**To do**
Filter the listing below, keeping every line that holds "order".

**The data**
--------------------------------

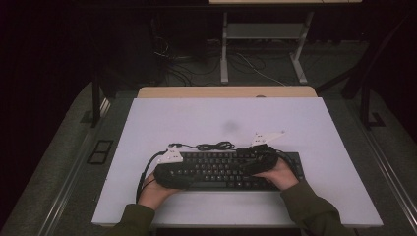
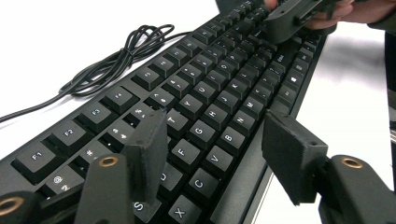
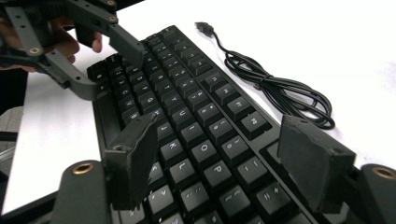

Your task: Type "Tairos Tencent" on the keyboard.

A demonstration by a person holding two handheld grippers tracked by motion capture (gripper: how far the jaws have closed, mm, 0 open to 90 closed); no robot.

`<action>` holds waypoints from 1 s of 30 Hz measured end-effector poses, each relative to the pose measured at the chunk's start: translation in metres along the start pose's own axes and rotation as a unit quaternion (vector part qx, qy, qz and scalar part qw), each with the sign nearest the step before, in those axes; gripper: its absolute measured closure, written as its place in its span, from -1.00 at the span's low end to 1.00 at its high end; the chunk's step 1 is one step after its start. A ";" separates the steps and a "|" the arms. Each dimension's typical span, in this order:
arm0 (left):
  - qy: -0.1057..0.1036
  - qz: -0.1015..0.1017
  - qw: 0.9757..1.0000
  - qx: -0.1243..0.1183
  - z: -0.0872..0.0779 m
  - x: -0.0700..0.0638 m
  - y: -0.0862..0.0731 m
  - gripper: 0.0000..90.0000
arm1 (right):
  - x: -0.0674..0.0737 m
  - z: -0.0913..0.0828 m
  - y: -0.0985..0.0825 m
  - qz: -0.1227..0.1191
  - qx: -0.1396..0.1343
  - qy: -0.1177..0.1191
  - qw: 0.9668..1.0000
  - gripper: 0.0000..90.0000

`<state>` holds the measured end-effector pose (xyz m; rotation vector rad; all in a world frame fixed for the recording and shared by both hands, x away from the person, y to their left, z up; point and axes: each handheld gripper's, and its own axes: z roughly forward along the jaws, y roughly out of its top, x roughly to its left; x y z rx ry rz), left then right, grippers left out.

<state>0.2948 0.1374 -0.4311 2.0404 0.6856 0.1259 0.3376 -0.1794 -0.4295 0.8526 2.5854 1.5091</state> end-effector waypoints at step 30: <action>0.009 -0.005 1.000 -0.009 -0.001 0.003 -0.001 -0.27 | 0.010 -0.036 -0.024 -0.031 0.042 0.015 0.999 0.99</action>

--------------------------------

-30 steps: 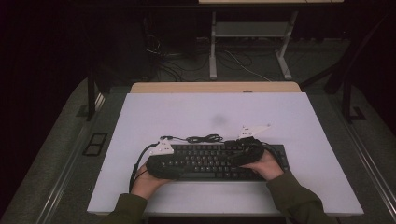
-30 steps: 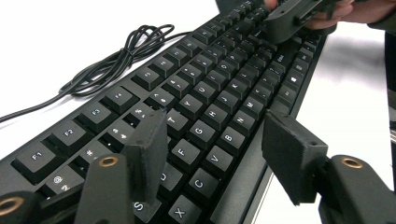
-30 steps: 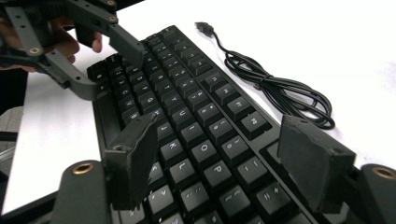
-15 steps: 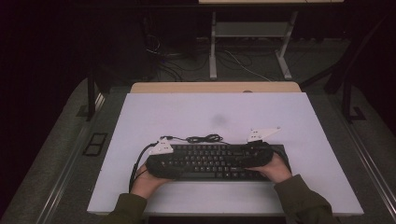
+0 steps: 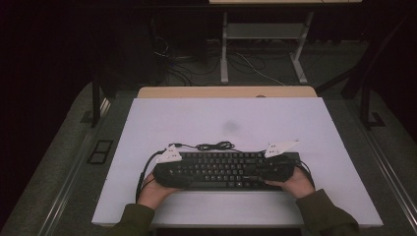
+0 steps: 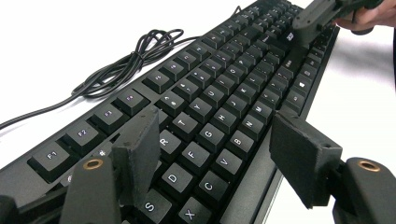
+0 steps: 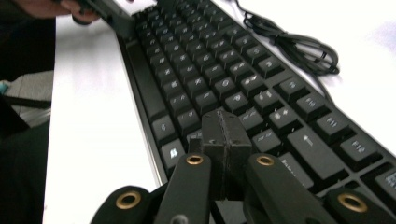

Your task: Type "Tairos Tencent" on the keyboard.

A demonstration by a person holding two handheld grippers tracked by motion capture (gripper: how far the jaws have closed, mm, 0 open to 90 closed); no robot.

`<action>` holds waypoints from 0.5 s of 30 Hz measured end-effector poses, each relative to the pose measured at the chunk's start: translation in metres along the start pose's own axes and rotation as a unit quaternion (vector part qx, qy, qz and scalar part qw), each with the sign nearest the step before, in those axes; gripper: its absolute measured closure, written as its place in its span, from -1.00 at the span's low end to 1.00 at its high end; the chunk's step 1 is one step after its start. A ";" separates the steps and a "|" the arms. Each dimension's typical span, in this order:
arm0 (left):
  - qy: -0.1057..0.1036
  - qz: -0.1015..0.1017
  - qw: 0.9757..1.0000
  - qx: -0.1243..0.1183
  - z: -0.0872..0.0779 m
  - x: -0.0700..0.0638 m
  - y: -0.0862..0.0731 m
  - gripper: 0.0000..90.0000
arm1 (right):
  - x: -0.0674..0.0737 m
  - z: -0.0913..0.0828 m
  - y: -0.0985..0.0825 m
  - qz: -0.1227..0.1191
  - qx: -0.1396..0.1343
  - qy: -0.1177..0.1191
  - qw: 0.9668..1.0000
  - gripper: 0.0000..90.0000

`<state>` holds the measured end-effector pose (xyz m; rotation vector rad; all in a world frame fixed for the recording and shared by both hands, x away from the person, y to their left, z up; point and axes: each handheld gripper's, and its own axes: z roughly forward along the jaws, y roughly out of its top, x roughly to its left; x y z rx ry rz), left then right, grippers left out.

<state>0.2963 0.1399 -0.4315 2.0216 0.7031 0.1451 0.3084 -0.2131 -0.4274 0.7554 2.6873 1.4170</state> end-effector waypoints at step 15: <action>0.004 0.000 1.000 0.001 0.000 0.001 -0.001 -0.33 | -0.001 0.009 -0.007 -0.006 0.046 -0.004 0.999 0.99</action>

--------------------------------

**Response to this exercise**
`<action>` holds waypoints from 1 s of 30 Hz measured end-effector poses, each relative to the pose measured at the chunk's start: translation in metres along the start pose's own axes and rotation as a unit quaternion (vector part qx, qy, qz and scalar part qw), each with the sign nearest the step before, in those axes; gripper: its absolute measured closure, written as its place in its span, from -1.00 at the span's low end to 1.00 at its high end; the chunk's step 1 is one step after its start. A ";" separates the steps and a "|" the arms. Each dimension's typical span, in this order:
`<action>` holds waypoints from 0.5 s of 30 Hz measured end-effector poses, each relative to the pose measured at the chunk's start: translation in metres along the start pose's own axes and rotation as a unit quaternion (vector part qx, qy, qz and scalar part qw), each with the sign nearest the step before, in those axes; gripper: its absolute measured closure, written as its place in its span, from -1.00 at the span's low end to 1.00 at its high end; the chunk's step 1 is one step after its start. A ";" separates the steps and a "|" the arms. Each dimension's typical span, in this order:

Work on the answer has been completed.